Evaluating the effectiveness of AMRRIC-facilitated dog health programs
Dr Wendy Brown is the Supervisor for Brooke Kennedy, Honours student at UNE and will be presenting her research on her behalf. Due to a lack of veterinary care in remote communities, AMRRIC-facilitated dog health programs provide de-sexing, parasite control and voluntary euthanasia to help manage dog population and health status. Three Northern Territory communities with available historical data, representing varying sizes and frequency of dog health programs, were selected for independent evaluation. The effectiveness of these programs was determined by dog health indices (body condition and mange scores), and population demographics (dog numbers and percentage of dogs de-sexed). Scientifically evaluating the effectiveness of dog health programs is important to maintain the quality of these programs and to ensure future funding.
Professor Paul McGreevy is a veterinarian and ethologist. The author of over 150 peer-reviewed scientific publications and six books, he is Professor of Animal Behaviour and Animal Welfare Science at the University of Sydney’s Faculty of Veterinary Science. Paul has received numerous national and international awards for his research and teaching innovations Paul’s canine studies have revealed the extraordinary effects that a dog’s breed and shape have on its health and behaviour. His pioneering studies of canine handedness have shown how this attribute can at least double the accuracy of guide dog selection. He has established a novel disease surveillance system for monitoring acquired and inherited disorders in dogs. He has also shown how valuable dogs are for non-invasive dementia research that assists our understanding of Alzheimer’s disease in humans.

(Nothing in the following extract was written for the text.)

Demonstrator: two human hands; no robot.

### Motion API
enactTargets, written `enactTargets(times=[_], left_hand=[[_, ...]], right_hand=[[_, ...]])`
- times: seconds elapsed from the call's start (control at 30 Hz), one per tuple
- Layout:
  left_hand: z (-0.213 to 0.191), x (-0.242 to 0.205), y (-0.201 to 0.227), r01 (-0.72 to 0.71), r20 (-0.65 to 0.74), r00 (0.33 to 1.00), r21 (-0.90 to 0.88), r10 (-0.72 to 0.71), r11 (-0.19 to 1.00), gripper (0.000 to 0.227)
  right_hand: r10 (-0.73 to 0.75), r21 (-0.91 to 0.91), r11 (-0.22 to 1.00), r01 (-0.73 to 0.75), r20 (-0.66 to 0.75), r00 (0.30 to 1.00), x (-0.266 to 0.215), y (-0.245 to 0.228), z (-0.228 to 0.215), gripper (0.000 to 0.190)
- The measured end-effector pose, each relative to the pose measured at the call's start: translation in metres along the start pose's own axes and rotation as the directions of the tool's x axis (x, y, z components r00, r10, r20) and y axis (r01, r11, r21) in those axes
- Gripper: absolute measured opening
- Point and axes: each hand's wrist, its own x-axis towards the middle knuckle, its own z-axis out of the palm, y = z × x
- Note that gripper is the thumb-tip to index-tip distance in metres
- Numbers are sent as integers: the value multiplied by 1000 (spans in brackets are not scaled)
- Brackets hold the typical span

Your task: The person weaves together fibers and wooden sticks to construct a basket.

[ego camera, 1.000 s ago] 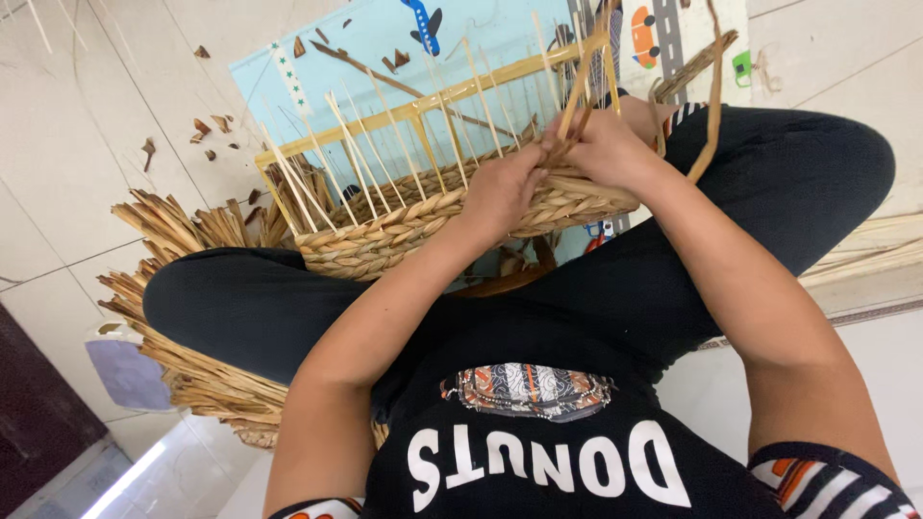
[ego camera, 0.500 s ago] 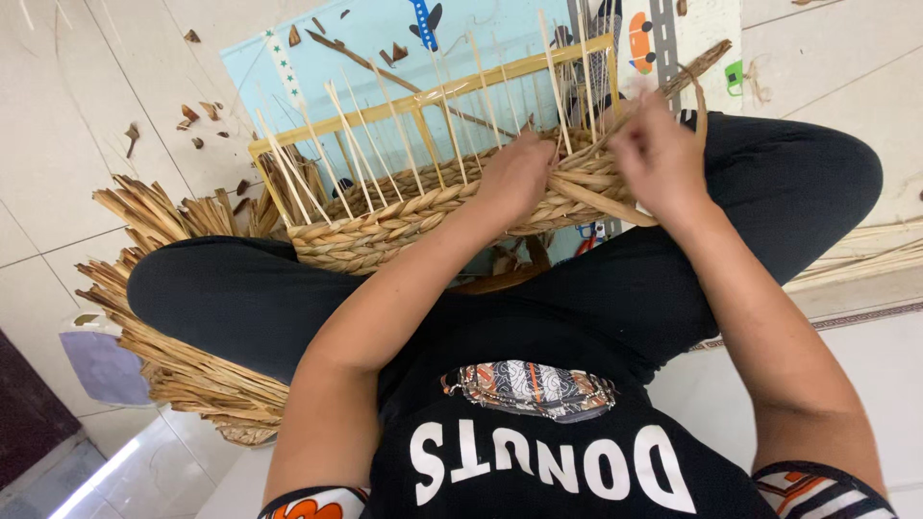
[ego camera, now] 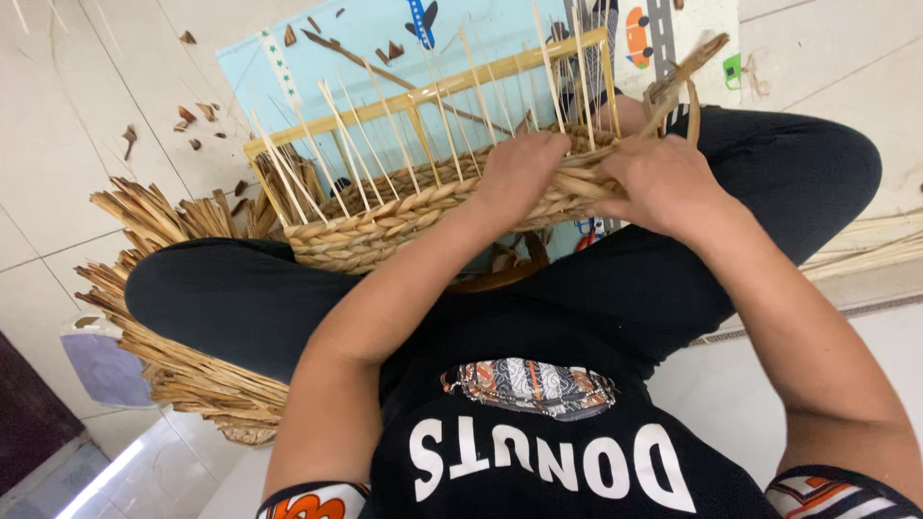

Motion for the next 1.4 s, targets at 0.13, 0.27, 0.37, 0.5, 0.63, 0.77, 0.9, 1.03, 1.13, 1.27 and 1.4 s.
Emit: enactTargets(times=[0.13,0.27,0.37,0.5,0.63,0.77,0.9,1.03,1.13,1.27,1.4], left_hand=[[-16,30,-1,285,285,938,-309,-198,907,11],[-23,35,12,387,477,831,-124,-287,914,16],[-23,32,9,408,361,873,-173,-327,896,14],[-16,17,7,436,326,884,-317,-335,842,15],[-11,-1,11,274,174,958,-332,-227,903,12],[-16,3,12,340,177,939,-377,-294,861,9],[-8,23,4,349,310,915,-287,-259,892,10],[8,26,6,152,216,967,-68,-134,986,10],[4,26,10,253,219,953,-189,-210,949,12],[-4,30,20,484,311,857,-211,-411,849,21],[2,24,25,443,104,896,-159,-431,882,14]], right_hand=[[179,-248,960,-132,176,968,4,-3,-25,28],[-86,-484,862,-152,-433,897,13,-2,-28,33],[-316,-401,903,151,-383,868,16,3,-10,18],[-286,-200,953,226,-360,888,25,7,15,16],[297,518,727,-451,356,886,62,25,39,27],[421,781,431,-451,267,867,48,45,71,30],[389,925,-19,-379,356,849,18,41,82,43],[319,860,474,-189,32,947,1,35,49,34],[126,263,963,-59,-247,961,3,28,28,43],[-63,-241,970,8,-220,973,10,22,24,16],[-69,-226,973,39,-128,989,8,23,26,20]])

Prof McGreevy is currently supervising a project that examines why some people get a better tune out of dogs than others. He calls this dogmanship. Dogmanship describes the ability of humans to interact effectively with dogs in both husbandry and training contexts. Paul will report on a recent study that examined relationships between human characteristics and dog management practices in Australian stock dog handlers. Higher handler conscientiousness scores were associated with handlers’ consistency and their ability to appreciate that working with stock is a reward for dogs. Additionally, there was a negative relationship between neuroticism and handlers’ success in working dog competitions, which aligns with recent research regarding this personality dimension and dyadic functionality in human-dog pairs and suggests that low neuroticism scores might be indicative of good dog handling ability. Several significant predictors of relatively positive management practices emerged from the data. These included dog housing styles, handler gender and handlers’ attitudes towards their dogs. Paul will discuss the prospects for relating these findings to dog safety programs.
Dr. Judith Mulholland has been involved in many aspects of the horse industry. A qualified farrier, Jude has held a thoroughbred trainer’s licence and in her mid-thirties returned to school to qualify as a veterinarian. Jude’s horse work has taken her around the country and recently to Egypt working with the pyramid precinct horses for the Prince Fluffy Kareem (PFK) organisation. Jude runs discounted cat desexing programs in northern Victoria and through AMRRIC has been heavily involved in dog health programs in Arnhem Land, Barkly and Central Desert Shires. In 2013, at the AMRRIC Conference in Alice Springs, Jude learnt about the crisis facing the animals of Kiribati. In August 2014 Jude travelled to Kiribati with a group of veterinary volunteers to provide animal health and management programs to the communities. Jude will provide an update on the situation in Kiribati during the lunch break on Day 2 of the 10th Anniversary AMRRIC Conference.